Un rituel primordial avant l'été
Selon les données de l’ODARC, la filière ovine de Corse comptait en 2020 près de 579 exploitations référencées, abritant environ 85 000 brebis laitières. Au-delà de son aspect économique, la tonte des brebis est devenue un symbole de partage et d’entraide, profondément ancrée dans la vie pastorale de l'île.
Des tondeurs venus des Hautes-Alpes
Les éleveurs Dumé Faggiannelli et Stéphane Lugrezi, issus des communes d’Appietto et d’Afa, ont fait appel à une équipe de tondeurs expérimentés provenant des Hautes-Alpes pour cette période cruciale. Chaque année, ces professionnels, qui séjournent entre dix et vingt jours en Corse, arrivent pour tondre les brebis, et un tondeur peut traiter entre 150 et 200 animaux par jour.
L’efficacité à l'ère moderne
La longue époque des ciseaux manuels est révolue. À l’heure actuelle, les tondeuses électriques permettent de réaliser cette tâche de manière beaucoup plus rapide et efficace. Dans les champs de Pichju, chaque brebis peut être tondue en quelques minutes, un besoin de modernisation indispensable pour les exploitations.
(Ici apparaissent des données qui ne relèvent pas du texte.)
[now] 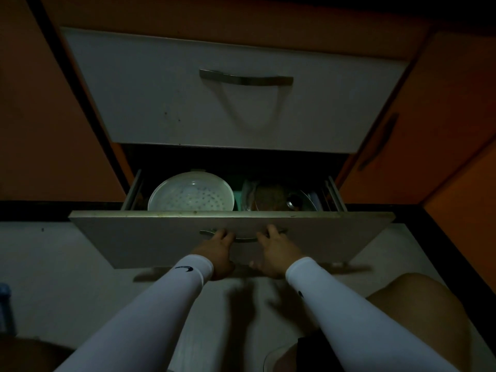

Une tradition humaine et conviviale
Bien que les méthodes aient évolué, « A Tundera » reste un moment convivial où se mélangent solidarité et transmission des savoirs. Même si certaines pratiques traditionnelles ont disparu, la tonte demeure une célébration emblématique de la culture pastorale corse, perpétuée dans les bergeries chaque printemps.
La laine, un trésor sous-exploité
Les tondeuses laissent souvent des amas de laine derrière elles, une ressource qui était autrefois précieuse pour les communautés rurales, reconnue pour ses propriétés isolantes et régulatrices de l'humidité. Aujourd'hui, cependant, de nombreuses filières de transformation ont disparu, reléguant la laine au statut de déchet face à la concurrence des fibres synthétiques et des produits importés.
Perspectives d’avenir
Malgré ces défis, plusieurs initiatives visent à revaloriser la laine corsée. Des projets innovants s’attachent à produire des matériaux d'isolation écologiques ou encore à développer des engrais naturels qui pourraient bénéficier à l'agriculture. Néanmoins, le manque d'investissements et l'absence de filières de collecte et de transformation freinent le déploiement de ces projets.
Malheureusement, une grande partie de la laine reste inutilisée et souvent brûlée, illustrant ainsi le paradoxe d'une richesse naturelle qui pourrait être bien plus valorisée.